Nevertheless, he admits there are risks. “Persons responsible for development are often rewarded on the basis of properties or rooms added, and thus there could be a tendency to compromise on terms and conditions such as fee levels, contract duration, termination rights, performance guarantees, and the like. Accordingly, to the extent that more latitude is given to regional offices, I am sure that there will be very strict guidelines, and that any deviation from the guidelines would require head office approval.”
The Joy of the Model
InterContinental Hotels Group’s Macpherson told Skift that the latest change is a further “evolution” of the restructuring made two years ago and that it’s always been the intention to have the managing directors being “fully accountable for not only the performance of the hotels, but also the growth agenda.”
Asked if the concerns of some owners that the chain was prioritizing its own growth over theirs, he said: “I don’t see it that way. We’ve always been very clear that our business units are responsible for growing the business…and for the performance of the business. They are also responsible for the reputation of the business, which is very important for us.
“Growth has to be quality growth. The joy of the model is that the managing director needs to deliver the performance, the owner relationships, the guest experience of the hotels that get signed and grouped into the system — the managing director has to sleep in the bed that they make.”
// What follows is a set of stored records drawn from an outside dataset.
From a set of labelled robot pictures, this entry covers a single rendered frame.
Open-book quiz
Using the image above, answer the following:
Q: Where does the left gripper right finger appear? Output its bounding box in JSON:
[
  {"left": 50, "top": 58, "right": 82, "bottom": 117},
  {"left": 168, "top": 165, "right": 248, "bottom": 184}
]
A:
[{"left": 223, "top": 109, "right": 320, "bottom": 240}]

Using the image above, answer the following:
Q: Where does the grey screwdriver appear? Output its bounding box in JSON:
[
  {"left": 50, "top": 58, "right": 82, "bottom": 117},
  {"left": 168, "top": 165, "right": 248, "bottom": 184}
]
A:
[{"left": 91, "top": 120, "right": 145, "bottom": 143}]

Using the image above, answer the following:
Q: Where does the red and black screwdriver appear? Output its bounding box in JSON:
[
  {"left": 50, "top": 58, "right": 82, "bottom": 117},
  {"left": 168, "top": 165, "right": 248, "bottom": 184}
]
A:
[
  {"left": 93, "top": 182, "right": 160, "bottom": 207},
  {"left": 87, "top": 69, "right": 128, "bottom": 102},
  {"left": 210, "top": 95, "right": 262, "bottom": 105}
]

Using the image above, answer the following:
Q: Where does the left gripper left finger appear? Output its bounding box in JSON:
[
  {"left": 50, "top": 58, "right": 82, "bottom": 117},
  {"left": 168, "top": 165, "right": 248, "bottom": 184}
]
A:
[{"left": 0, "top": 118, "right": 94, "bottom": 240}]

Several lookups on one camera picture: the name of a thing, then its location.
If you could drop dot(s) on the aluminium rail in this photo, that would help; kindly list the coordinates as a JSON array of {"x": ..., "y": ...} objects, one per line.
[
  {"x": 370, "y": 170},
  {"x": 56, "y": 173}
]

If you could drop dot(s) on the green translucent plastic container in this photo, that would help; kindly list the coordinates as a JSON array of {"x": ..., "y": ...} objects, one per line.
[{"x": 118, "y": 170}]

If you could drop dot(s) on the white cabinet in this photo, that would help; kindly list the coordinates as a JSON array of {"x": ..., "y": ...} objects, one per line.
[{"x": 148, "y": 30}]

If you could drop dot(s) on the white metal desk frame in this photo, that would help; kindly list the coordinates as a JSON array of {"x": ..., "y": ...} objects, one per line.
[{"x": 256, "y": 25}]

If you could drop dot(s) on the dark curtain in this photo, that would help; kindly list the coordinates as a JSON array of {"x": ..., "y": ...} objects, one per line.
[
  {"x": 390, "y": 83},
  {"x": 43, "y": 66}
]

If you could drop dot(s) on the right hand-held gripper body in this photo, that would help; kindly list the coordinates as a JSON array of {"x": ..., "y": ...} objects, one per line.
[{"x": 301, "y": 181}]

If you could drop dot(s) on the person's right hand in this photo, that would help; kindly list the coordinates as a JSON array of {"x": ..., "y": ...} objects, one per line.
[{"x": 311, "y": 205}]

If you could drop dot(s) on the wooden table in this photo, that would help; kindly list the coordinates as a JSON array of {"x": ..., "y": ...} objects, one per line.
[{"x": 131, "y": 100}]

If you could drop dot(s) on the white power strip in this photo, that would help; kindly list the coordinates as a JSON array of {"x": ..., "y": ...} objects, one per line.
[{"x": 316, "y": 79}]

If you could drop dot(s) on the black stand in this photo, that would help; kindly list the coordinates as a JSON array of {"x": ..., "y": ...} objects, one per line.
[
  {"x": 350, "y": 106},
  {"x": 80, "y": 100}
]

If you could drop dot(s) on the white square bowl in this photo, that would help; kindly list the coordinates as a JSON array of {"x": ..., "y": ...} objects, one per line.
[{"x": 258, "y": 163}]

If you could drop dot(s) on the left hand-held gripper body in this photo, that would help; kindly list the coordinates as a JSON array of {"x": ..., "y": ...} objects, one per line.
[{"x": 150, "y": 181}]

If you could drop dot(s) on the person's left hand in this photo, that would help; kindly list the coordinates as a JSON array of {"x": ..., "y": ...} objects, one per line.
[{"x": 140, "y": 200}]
Macpherson said as a result of the restructuring in 2017 “we’ve been able to, across the region [Europe/Middle East/Asia/Africa], accelerate our growth, strengthen our brands and drive stronger performance for our owners.”
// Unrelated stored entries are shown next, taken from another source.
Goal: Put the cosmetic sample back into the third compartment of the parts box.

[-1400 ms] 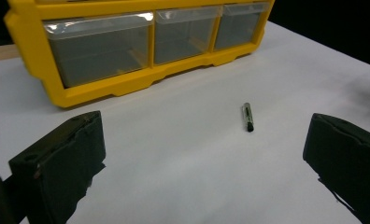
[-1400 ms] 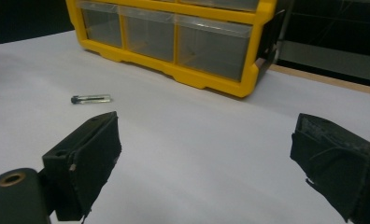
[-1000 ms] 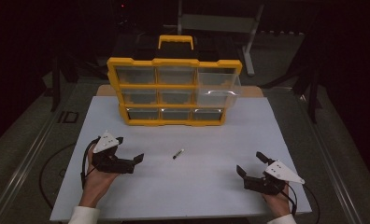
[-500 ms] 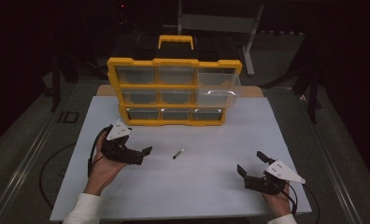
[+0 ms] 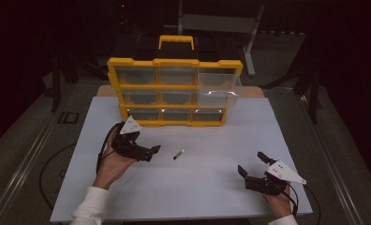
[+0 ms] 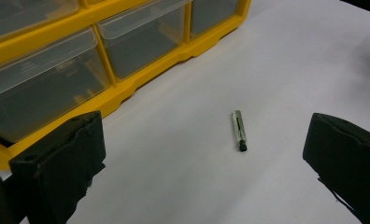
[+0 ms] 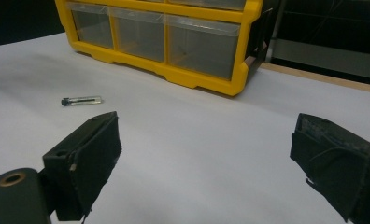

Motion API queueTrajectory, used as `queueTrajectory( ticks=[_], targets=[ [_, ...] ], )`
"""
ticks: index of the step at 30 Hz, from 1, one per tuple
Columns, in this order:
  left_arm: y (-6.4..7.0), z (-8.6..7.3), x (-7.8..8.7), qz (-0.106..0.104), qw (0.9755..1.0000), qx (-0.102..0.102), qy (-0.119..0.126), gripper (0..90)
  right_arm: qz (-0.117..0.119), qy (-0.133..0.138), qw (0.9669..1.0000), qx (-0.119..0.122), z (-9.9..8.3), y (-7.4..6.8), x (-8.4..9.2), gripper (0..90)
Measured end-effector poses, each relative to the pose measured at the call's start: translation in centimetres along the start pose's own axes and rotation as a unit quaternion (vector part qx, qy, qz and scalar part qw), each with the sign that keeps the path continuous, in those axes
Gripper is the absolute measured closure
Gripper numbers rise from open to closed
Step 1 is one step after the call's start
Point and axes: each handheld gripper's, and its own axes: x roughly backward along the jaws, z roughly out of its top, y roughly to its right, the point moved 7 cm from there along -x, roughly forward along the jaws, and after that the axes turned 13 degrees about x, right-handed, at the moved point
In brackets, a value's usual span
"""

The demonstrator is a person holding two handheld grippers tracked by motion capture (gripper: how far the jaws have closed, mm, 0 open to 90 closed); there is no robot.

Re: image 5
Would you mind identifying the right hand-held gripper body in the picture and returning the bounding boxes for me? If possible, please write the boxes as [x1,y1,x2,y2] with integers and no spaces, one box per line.
[245,158,307,197]

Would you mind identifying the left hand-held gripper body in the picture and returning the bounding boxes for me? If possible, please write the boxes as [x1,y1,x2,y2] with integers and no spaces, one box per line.
[111,115,154,163]

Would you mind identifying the small black screw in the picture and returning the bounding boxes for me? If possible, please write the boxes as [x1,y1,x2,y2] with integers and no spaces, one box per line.
[172,149,186,161]

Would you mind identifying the clear plastic storage drawer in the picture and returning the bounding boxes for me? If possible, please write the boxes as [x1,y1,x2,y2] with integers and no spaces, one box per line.
[196,67,243,109]

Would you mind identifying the yellow drawer organizer cabinet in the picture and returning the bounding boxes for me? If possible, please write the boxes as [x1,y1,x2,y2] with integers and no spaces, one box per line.
[107,35,245,128]

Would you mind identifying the person's left hand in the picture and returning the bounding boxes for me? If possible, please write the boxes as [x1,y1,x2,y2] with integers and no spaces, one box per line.
[93,123,139,190]

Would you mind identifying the person's right hand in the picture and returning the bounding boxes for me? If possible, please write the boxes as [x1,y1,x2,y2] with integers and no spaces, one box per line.
[262,184,294,219]

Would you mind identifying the light wooden board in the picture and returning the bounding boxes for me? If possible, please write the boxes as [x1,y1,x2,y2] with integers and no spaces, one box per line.
[96,84,266,98]

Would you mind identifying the rows of clear drawers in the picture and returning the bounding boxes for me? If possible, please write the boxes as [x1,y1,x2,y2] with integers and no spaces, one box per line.
[116,66,225,122]

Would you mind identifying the black stand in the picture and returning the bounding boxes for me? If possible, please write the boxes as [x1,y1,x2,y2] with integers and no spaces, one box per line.
[49,46,82,113]
[261,31,323,126]

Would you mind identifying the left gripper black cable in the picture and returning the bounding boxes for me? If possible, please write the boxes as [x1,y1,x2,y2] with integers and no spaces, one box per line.
[38,122,126,211]

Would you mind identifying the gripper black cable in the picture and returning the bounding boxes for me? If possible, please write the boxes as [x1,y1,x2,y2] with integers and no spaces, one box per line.
[38,122,126,211]
[286,183,321,225]

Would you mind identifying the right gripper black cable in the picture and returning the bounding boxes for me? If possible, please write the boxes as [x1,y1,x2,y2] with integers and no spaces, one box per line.
[286,183,321,225]

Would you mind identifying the metal floor rail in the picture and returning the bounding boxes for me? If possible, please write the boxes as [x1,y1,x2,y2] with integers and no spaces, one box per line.
[0,81,91,225]
[294,88,367,225]

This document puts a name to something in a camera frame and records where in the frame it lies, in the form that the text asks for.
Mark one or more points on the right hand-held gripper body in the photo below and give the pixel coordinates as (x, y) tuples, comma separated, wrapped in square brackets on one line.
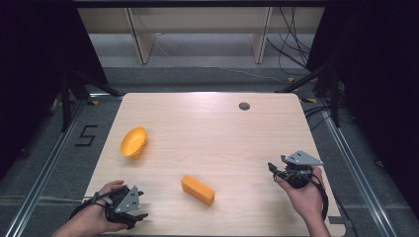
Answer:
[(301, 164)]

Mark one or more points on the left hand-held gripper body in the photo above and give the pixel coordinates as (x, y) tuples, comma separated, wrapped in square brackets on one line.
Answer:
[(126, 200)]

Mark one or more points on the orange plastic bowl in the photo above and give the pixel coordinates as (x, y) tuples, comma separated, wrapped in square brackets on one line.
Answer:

Shareholders, business partners, and stakeholders in the company would expect the chain to be continuously evolving, he said. With an expanded portfolio of brands that include Avid, AtWell Suites, Voco, Regent, and Six Senses Hotels Resorts Spas, “I do think a responsible company will continue to look at the strategy it’s laid out, find ways to continue to empower teams, and find where to make improvements. The world is not standing still around us.”
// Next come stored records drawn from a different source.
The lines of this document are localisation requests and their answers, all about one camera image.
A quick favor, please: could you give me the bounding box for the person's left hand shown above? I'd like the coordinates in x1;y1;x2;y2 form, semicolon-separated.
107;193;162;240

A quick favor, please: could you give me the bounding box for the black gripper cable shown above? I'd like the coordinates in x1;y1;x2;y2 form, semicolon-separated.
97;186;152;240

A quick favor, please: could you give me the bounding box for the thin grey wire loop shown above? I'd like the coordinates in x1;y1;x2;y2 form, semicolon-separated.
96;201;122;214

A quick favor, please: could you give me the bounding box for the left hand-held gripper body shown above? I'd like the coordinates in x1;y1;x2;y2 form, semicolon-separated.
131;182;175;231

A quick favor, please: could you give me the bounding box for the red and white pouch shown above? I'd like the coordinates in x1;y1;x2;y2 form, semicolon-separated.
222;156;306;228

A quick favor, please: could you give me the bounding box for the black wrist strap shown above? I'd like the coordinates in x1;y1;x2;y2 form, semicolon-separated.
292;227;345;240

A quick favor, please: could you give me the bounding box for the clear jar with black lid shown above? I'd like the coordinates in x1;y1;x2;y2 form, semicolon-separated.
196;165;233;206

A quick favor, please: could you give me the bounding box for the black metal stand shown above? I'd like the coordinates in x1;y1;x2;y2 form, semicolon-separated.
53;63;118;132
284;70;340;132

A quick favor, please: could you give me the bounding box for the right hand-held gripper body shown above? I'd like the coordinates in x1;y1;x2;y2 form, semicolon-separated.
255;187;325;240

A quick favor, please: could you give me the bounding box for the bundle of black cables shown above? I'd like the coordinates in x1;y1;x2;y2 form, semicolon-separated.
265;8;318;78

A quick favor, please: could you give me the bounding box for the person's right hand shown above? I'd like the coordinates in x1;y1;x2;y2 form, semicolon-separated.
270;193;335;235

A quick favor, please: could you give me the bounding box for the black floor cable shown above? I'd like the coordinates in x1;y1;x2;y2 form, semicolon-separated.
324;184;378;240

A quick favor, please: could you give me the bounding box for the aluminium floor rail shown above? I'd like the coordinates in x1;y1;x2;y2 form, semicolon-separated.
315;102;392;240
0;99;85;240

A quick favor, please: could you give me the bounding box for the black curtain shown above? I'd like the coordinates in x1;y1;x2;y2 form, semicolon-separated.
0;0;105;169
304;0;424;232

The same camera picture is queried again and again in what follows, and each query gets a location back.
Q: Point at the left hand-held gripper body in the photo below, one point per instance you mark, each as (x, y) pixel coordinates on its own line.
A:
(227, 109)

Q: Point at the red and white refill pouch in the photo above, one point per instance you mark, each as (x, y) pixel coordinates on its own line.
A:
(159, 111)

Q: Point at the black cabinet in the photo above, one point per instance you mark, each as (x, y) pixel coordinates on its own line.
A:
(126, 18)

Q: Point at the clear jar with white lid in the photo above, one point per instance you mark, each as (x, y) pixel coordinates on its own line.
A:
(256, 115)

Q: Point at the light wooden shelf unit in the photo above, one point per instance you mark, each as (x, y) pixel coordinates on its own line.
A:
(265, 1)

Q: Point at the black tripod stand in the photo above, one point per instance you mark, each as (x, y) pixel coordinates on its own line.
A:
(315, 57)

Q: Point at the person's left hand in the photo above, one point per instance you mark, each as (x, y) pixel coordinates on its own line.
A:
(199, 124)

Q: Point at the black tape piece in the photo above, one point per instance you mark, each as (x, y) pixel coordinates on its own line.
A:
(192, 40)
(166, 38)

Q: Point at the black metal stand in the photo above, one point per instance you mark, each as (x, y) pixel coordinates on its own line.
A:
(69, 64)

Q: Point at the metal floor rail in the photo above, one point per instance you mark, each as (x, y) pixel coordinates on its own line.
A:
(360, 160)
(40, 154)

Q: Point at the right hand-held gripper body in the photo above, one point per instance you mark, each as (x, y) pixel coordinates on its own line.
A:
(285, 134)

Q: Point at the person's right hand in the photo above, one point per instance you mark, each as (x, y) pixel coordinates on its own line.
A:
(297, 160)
But asked why the current managing director, Tan, is being replaced, considering his solid development, finance and operations background, and 16 years with the chain compared with two for Sukumaran, who joined InterContinental Hotels Group in 2017 from then Starwood Hotels & Resorts, Macpherson said, “Clarence has a tremendous track record with the business and I’m hugely grateful for that. But the situation is, there is a structure change
“We have to make difficult decisions and one of those is the Southeast Asia/Korea role is being taken up by Rajit,” he added. “There isn’t another role at the level that Clarence has got or would be appropriate for him, so that’s really what is.”
An owner representative said: “Clarence is very popular, and people both inside and outside the company are sad that he is leaving.”
Tan, contacted by Skift, said, “I’ve had a fantastic 16 years with IHG. I’ve grown personally and professionally, and made many friends. I hope to transfer the skills that I’ve learnt elsewhere as I look for new opportunities.”
Meanwhile, the announcement of Tan’s departure followed the departure of Six Senses managing director of 28 years, Bernhard Bohnenberger at the end of July, months after saying he was “excited” about the global chain’s acquisition of Six Senses in February.
But Macpherson said the two were unrelated events. He said the chain had said Six Senses would operate as a distinct team and it would do a degree of integration around back office functions such as human resource or finance support.
“That has gone well since the acquisition,” said Macpherson.